Where to?

Vaccins Vietnam 2026

 

Pourquoi ce guide existe

Parce que sur Internet, c'est le chaos. Entre les forums qui conseillent quatorze vaccins "au cas où" et les blogueurs qui voyagent sans rien et survivent miraculeusement, difficile de s'y retrouver. Pire : les recommandations médicales officielles ont parfois dix ans de retard sur la réalité du terrain vietnamien.
Ici, on fait le tri. Pas de conseils paranoïaques, pas de négligence coupable. Juste des faits à jour et une dose de bon sens. Parce que préparer son voyage ne devrait pas ressembler à une thèse de médecine tropicale..

L'administratif : La règle du "zéro obligation" (ou presque)

Commençons par évacuer le stress : administrativement, le Vietnam n'exige aucun vaccin pour entrer sur son territoire. A une seule exception près : la fièvre jaune. Le vaccin n'est exigé que si vous avez transité plus de 12 heures ou séjourné récemment dans un pays à risque (Afrique subsaharienne ou Amérique du Sud). Un certificat au format papier (Carnet de Vaccination International Jaune) vous sera alors demandé à la douane.
C'est tout. Pas de contrôle sanitaire, pas de question sur votre carnet. La suite, c'est de la prévention personnelle, pas de l'obligation.

Avant l'exotisme, un détour par l'évidence

Une précision rapide avant d'aller plus loin : ce guide suppose que vos vaccins de base sont à jour. Diphtérie, tétanos, polio, rougeole ; ceux que vous avez (normalement) faits étant enfant et rappelés depuis. Si vous avez un doute, une consultation chez votre médecin traitant suffit. Pas besoin d'un centre spécialisé pour ça.
Ce qui nous intéresse ici, c'est ce qu'on ajoute spécifiquement pour le Vietnam.
 
lan-ha Pour un séjour classique, mettez plutôt votre argent dans une bonne assurance voyage - Baie de Lan | Mr Linh's Adventures

Les deux incontournables du Vietnam (et le reste)

La vérité que les centres de vaccination ne vous diront probablement pas : pour la plupart des voyageurs, un seul vaccin est vraiment indispensable. Le second est utile selon votre itinéraire. Tout le reste relève du "au cas où", souvent coûteux et statistiquement inutile pour un séjour touristique classique.

L'indispensable : Hépatite A

Pourquoi c'est non-négociable : elle se transmet par une salade mal lavée, un glaçon douteux (celui des blocs de glace cassés à la main), ou des mains pas assez lavées. Présente partout, de la street food de Hanoï aux restaurants de Saïgon. Une dose 15 jours avant le départ = tranquillité pour 1 à 3 ans. Avec deux doses, vous êtes protégé à vie.
Le coût de l'oubli : 3 semaines d'ictère, une fatigue impossible à secouer, et un voyage transformé en convalescence. Pour environ 50€, le calcul est vite fait.
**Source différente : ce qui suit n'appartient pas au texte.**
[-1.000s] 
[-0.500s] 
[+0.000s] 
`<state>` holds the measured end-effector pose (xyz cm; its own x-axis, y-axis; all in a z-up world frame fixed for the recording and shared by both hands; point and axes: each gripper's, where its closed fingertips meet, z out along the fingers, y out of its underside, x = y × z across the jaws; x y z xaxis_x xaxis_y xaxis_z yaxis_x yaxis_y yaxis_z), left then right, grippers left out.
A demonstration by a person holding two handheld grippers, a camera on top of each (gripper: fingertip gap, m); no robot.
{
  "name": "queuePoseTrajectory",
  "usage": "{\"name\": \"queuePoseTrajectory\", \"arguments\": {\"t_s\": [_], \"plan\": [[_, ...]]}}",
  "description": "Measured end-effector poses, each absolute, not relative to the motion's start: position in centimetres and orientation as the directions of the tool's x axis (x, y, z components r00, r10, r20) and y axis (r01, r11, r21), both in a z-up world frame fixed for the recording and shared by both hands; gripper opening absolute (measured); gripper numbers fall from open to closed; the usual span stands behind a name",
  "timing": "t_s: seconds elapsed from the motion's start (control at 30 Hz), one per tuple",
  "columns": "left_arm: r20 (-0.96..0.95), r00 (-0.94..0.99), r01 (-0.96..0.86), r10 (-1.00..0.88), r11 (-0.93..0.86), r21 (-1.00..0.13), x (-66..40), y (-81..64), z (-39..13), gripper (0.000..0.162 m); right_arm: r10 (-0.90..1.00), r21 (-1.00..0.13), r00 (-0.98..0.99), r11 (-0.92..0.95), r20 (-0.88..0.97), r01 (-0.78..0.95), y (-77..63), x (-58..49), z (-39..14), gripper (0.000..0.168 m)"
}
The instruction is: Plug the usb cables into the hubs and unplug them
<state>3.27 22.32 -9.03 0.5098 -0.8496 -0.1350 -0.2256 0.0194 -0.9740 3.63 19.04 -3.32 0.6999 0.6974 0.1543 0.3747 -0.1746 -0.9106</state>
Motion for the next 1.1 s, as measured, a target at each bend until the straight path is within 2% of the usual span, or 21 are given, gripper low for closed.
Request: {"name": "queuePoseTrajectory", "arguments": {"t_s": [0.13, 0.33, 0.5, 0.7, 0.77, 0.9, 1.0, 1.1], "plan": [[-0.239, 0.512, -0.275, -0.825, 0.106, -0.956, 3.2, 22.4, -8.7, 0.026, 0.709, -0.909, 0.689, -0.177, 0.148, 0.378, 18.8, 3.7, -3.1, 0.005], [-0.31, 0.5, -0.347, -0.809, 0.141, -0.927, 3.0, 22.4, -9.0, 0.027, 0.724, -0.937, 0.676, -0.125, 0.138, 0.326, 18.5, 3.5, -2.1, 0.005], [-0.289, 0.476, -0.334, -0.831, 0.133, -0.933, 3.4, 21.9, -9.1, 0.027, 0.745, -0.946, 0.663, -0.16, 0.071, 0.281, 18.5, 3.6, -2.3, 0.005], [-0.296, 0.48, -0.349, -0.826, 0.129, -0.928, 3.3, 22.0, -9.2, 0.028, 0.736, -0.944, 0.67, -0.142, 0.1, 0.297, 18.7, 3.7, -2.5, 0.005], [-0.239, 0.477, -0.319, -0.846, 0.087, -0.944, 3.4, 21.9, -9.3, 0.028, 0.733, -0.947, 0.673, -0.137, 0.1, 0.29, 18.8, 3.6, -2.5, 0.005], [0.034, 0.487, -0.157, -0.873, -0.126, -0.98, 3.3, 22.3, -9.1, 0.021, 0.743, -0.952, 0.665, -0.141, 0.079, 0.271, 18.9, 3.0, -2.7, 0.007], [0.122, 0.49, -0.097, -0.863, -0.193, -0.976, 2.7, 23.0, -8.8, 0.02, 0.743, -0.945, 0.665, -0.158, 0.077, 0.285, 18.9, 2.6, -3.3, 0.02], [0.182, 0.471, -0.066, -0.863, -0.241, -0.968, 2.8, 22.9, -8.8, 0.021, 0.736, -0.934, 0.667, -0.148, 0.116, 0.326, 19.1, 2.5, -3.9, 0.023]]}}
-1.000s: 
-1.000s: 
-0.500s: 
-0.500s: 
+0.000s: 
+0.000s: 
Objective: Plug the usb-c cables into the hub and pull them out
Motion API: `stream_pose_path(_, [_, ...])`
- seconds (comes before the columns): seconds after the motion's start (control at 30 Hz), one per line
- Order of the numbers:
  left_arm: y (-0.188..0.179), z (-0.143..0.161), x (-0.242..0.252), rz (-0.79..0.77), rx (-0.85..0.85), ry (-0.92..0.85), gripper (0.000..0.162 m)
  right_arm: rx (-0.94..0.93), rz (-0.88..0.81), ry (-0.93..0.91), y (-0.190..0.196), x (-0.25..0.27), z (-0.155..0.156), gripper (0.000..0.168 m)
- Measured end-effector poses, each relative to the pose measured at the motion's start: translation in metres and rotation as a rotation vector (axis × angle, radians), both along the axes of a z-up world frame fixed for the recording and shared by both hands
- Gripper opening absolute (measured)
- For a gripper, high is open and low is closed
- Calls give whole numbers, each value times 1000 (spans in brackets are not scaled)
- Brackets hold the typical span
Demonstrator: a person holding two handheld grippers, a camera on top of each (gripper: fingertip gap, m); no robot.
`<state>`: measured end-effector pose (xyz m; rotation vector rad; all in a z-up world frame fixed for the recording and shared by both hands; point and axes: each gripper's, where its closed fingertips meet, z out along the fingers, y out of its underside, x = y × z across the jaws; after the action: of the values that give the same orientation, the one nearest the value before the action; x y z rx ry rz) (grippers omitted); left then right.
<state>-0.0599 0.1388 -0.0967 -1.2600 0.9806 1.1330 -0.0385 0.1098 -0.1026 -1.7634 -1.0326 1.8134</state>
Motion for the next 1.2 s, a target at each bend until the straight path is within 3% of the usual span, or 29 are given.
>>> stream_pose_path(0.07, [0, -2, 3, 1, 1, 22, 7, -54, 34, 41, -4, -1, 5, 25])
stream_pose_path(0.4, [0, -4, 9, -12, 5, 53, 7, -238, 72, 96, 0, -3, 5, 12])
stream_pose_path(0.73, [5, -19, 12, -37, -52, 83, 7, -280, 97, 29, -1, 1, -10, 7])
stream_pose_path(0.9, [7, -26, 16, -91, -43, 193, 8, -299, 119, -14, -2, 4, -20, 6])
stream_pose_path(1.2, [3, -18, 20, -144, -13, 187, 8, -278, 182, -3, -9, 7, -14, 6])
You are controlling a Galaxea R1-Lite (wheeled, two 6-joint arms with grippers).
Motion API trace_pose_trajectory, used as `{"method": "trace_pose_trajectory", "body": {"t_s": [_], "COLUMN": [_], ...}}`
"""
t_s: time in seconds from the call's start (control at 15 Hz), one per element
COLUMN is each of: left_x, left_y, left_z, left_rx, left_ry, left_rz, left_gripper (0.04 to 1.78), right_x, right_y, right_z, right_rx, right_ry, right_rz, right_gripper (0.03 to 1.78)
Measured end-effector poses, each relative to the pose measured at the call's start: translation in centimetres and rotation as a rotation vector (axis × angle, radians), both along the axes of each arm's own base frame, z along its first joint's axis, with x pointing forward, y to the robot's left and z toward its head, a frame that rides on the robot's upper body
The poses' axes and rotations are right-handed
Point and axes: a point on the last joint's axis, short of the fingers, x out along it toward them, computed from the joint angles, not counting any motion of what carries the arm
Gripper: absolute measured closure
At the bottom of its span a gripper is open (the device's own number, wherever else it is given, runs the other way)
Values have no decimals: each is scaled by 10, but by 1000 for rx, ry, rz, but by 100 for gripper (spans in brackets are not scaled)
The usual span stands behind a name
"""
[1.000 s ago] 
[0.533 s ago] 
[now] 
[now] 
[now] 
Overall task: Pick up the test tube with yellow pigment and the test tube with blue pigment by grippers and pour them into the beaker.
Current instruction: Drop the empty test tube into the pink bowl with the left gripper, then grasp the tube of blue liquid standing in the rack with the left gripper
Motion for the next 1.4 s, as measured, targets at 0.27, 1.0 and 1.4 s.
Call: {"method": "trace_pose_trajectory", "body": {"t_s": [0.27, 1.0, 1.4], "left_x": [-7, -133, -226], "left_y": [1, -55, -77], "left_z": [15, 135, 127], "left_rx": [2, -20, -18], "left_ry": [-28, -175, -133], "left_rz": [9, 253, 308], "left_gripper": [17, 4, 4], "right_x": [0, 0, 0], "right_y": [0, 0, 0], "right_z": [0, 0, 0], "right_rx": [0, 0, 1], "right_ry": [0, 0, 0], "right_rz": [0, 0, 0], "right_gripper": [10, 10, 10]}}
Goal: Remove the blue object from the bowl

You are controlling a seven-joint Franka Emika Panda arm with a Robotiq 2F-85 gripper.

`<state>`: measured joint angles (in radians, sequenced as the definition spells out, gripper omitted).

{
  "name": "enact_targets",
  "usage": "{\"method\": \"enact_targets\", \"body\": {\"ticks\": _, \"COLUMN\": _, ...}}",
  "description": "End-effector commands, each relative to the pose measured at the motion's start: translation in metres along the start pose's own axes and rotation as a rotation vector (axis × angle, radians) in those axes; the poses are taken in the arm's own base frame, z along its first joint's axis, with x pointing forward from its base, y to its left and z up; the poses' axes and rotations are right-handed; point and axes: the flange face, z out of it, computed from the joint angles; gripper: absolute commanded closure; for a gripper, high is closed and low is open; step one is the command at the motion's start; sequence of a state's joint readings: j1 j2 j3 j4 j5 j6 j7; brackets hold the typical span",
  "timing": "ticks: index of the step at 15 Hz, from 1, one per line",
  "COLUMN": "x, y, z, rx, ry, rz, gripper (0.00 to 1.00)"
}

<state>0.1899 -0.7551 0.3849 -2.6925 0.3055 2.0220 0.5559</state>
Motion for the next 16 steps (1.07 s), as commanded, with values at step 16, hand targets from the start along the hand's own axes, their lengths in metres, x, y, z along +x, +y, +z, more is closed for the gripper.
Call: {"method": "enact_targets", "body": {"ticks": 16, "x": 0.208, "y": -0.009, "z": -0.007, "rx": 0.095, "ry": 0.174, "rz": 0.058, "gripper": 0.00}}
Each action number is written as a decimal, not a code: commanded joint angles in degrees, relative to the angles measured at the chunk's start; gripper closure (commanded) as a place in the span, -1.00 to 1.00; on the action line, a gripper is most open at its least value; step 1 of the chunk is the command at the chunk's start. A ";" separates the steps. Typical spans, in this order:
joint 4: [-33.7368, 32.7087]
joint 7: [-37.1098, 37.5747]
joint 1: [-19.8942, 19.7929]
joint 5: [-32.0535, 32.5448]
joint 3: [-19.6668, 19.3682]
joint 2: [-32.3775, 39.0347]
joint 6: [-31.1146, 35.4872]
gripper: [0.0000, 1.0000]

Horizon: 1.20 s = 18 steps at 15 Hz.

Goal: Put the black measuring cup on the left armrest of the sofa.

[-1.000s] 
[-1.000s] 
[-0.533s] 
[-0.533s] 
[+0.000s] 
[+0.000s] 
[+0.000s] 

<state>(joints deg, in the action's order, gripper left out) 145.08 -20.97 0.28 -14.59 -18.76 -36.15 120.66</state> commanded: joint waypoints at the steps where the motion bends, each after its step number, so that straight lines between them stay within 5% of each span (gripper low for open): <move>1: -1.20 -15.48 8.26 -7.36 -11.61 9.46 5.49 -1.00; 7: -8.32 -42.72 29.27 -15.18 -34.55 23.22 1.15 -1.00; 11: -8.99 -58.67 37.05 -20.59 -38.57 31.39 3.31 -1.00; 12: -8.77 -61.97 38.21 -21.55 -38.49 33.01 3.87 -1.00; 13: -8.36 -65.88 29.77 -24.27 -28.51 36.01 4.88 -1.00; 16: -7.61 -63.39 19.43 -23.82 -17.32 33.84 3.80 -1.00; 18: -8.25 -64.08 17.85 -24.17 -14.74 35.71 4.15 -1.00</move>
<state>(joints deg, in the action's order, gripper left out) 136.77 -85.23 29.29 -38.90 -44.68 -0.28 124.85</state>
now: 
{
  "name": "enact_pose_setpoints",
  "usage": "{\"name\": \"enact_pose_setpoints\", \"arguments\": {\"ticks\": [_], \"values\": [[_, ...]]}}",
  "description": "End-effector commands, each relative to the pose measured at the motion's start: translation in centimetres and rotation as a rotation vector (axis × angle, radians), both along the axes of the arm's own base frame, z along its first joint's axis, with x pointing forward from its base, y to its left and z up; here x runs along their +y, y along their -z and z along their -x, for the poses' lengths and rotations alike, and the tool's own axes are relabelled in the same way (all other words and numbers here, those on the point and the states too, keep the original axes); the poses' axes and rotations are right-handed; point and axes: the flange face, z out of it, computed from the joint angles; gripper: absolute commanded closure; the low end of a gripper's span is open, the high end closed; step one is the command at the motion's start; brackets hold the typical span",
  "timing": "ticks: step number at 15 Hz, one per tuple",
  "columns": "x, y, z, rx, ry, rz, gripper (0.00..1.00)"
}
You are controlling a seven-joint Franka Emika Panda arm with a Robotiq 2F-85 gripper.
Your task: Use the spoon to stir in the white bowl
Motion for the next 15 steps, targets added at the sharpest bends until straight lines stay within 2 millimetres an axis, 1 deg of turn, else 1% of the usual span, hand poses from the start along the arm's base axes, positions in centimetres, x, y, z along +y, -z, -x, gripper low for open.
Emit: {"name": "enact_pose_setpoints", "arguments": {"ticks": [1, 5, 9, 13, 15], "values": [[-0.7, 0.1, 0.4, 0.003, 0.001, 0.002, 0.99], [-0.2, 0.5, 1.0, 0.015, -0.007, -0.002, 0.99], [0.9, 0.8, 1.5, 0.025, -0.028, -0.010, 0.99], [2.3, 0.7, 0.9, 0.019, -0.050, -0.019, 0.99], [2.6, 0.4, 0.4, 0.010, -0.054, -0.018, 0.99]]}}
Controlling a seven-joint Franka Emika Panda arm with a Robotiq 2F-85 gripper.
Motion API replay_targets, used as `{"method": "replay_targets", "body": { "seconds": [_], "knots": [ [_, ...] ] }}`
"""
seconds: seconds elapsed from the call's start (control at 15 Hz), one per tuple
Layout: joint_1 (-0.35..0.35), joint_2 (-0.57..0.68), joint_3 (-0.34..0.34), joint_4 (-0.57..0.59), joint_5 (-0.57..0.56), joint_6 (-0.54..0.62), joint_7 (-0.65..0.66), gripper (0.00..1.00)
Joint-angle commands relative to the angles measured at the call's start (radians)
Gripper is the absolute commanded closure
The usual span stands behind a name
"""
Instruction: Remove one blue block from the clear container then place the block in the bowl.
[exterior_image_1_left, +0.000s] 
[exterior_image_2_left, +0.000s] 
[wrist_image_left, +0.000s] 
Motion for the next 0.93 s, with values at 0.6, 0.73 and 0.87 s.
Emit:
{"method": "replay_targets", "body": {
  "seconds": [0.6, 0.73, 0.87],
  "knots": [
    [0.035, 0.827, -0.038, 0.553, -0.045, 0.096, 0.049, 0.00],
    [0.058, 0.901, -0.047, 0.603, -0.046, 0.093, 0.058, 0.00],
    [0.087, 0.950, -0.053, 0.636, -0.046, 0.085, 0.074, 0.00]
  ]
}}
L'optionnel qui peut valoir le coup : Fièvre typhoïde

À faire si : vous partez plus de 3 semaines, ou vous comptez vraiment sortir des villes (nuit chez l'habitant en montagne, circuits réellement hors des sentiers battus).
À oublier sans regret si : vous faites l'itinéraire classique 10-12 jours Hanoi-Baie d'Ha Long-Hoi An- Saigon. Dans ces villes, l'hygiène alimentaire s'est drastiquement améliorée. Le risque typhoïde y est comparable à celui d'une gastro en Grèce :  désagréable, mais pas dramatique. Le vaccin coûte ~60€ et n'est efficace qu'à 50-70%. Pour un séjour court en ville, investissez plutôt dans une bonne assurance voyage.
 
health-profil

Le calculateur de carnet de santé

Ne faites pas tous les vaccins par défaut ! Identifiez votre profil pour savoir ce qui est vraiment utile.

Profil A : "L'express urbain" (10-12 jours)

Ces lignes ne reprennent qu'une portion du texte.